Thymic NETs

Introduction of thymic NETs
Thymic carcinoids may occur sporadically or in patients with MEN1. The tumor is often locally aggressive and/or metastatic. An ectopic Cushing’s syndrome is common. Treatment include surgery and chemotherapy.

Epidemiology of thymic NETs
Thymic carcinoids are rare tumors. Men are affected three times more often than women. The disease is most common in middle ages but may occur in all ages, even in children. About 20% of patients with thymic carcinoids have the MEN1 syndrome. The disease seems to be correlated with cigarette smoking.

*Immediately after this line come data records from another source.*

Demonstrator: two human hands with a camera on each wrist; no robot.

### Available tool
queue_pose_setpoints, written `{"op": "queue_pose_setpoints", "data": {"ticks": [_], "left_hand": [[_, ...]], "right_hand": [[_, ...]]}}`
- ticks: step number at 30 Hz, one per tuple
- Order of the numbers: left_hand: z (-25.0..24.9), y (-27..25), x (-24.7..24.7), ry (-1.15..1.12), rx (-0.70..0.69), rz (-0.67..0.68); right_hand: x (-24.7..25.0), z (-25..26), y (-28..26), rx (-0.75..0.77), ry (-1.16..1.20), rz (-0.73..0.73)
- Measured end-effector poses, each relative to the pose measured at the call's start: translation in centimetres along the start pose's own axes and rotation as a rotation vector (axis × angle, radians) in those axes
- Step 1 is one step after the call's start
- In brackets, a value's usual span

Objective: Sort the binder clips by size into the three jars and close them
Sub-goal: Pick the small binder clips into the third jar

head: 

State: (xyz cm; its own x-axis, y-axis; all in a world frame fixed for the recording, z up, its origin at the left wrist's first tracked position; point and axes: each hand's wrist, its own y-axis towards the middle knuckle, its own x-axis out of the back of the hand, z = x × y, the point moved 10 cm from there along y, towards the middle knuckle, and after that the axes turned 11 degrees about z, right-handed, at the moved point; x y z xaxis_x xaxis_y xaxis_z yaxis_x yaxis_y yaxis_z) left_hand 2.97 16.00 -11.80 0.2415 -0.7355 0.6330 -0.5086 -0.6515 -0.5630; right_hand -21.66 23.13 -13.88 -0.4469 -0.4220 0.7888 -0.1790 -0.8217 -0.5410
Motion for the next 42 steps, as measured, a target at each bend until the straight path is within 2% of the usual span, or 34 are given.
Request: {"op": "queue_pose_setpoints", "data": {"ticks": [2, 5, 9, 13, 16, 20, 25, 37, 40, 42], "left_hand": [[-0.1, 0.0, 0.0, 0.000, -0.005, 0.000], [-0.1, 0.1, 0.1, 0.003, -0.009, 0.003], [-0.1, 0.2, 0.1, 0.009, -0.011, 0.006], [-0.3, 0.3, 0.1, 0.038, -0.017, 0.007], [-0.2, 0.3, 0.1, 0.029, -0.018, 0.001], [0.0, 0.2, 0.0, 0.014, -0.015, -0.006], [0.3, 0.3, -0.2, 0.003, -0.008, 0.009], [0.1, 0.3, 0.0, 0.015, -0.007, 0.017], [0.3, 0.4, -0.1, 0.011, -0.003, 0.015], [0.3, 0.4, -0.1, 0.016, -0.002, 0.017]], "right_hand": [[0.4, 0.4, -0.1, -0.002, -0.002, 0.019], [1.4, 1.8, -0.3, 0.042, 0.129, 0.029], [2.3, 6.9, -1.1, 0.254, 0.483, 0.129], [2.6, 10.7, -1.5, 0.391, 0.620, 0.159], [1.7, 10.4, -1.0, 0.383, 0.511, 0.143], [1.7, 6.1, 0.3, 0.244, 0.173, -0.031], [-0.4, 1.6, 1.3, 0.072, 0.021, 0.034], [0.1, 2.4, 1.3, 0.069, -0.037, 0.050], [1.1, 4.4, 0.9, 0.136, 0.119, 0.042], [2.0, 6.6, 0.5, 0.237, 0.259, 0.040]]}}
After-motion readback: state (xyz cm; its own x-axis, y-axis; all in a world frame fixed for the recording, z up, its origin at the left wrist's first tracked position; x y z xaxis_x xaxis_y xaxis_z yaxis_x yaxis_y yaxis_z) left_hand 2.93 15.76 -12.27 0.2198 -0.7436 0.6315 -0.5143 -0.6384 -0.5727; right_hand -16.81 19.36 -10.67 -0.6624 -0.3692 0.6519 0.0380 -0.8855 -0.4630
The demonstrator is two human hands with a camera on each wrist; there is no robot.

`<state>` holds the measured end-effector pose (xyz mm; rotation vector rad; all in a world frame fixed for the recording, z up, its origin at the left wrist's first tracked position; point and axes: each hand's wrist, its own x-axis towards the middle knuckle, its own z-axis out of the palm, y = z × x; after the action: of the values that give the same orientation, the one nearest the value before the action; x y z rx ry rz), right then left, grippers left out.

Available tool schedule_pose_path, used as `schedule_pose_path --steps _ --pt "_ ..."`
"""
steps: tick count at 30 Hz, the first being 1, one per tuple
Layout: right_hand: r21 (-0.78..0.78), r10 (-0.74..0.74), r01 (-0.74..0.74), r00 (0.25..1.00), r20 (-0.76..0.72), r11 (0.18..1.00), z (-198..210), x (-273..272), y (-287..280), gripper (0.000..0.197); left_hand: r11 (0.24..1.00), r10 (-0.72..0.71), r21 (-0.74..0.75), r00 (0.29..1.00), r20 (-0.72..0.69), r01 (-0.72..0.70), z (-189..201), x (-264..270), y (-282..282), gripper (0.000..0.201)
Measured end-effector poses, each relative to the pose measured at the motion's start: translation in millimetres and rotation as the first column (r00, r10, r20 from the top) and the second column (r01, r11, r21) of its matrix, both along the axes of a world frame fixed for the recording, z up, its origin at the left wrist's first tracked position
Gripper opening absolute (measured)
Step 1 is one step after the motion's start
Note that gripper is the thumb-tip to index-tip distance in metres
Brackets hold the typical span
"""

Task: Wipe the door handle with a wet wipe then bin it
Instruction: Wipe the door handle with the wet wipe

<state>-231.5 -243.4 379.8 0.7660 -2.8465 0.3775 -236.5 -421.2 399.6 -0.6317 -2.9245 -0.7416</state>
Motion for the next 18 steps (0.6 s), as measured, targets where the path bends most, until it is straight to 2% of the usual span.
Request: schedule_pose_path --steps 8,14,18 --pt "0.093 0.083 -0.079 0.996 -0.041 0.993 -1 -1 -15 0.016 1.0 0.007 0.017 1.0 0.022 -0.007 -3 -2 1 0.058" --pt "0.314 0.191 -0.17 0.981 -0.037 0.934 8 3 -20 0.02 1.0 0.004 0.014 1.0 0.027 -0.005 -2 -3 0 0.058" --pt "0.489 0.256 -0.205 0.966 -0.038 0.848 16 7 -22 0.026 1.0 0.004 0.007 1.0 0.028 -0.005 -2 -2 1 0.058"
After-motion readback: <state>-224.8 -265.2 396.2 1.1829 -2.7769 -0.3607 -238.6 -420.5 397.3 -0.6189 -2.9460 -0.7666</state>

Histopathology of thymic NETs
The tumor is usually located in the anterior mediastinum. The average size is 5–6 cm, but may be up to 25 cm. Grade 1 thymic carcinoids (previously called typical carcinoids) have <1 mitosis/10 high power fields, no necroses and minimal pleomorphism. Grade 2 thymic carcinoids (previously called atypical carcinoids) have >1 mitosis/10 high power fields and also necroses and moderate pleomorphism. Grade 3 thymic carcinoids (previously large-cell neuroendocrine carcinoma and small-cell carcinoma) have more mitoses and also necroses and pleomorphism.

Symptoms of thymic NETs
Many patients with thymic carcinoids are asymptomatic and diagnosed on routine chest X-ray or CT scan. About one third of the patients with sporadic thymic carcinoids present with the Cushing’s syndrome. Other symptoms include chest pain, cough, dyspnea, and the superior vena cava syndrome. Mediastinal lymph node metastases are frequently seen at presentation. Distant metastases, to the lungs, bones, liver and brain, are observed in approximately 20% of the patients.

Diagnosis of thymic NETs
Chest x-ray can frequently detect the tumor. CT scan should always be performed. MRI is sometimes recommended for detection of small tumors or pericardial or large vessel involvement, thereby assessing the indication for surgical treatment. Octreoscan is important for staging of the disease. The role of PET (with FDG or 5-HTP) in the diagnosis of thymic carcinoids remains to be established.

Treatment of thymic NETs
The only curative treatment is surgery, which should include complete excision of the primary tumor and lymph nodes. In patients with the MEN1 syndrome prophylactic thymectomy should be performed in association with parathyroidectomy. Postoperative thoracic radiotherapy is often recommended to prevent local recurrence of invasive tumors, but has not yielded any survival benefit. There is no standard chemotherapy for patients with distant metastases. Possible regimens are temozolomide as monotherapy or combined with capecitabine and/or bevazicumab (Avastin), cisplatin + etoposide or streptozotocin + 5-fluorouracil. 177Lutetium-octreotate is an alternative in patients with metastatic thymic carcinoids showing high uptake on octreoscan. Symptomatic treatment of an ectopic Cushing’s syndrome include ketoconazole, metyrapone, octreotide and lanreotide.

Prognosis of thymic NETs
Thymic carcinoids are aggressive tumors. Five year survival rate is 60–100% for localized disease, 40% for regional and only 29% for patients with distant metastases.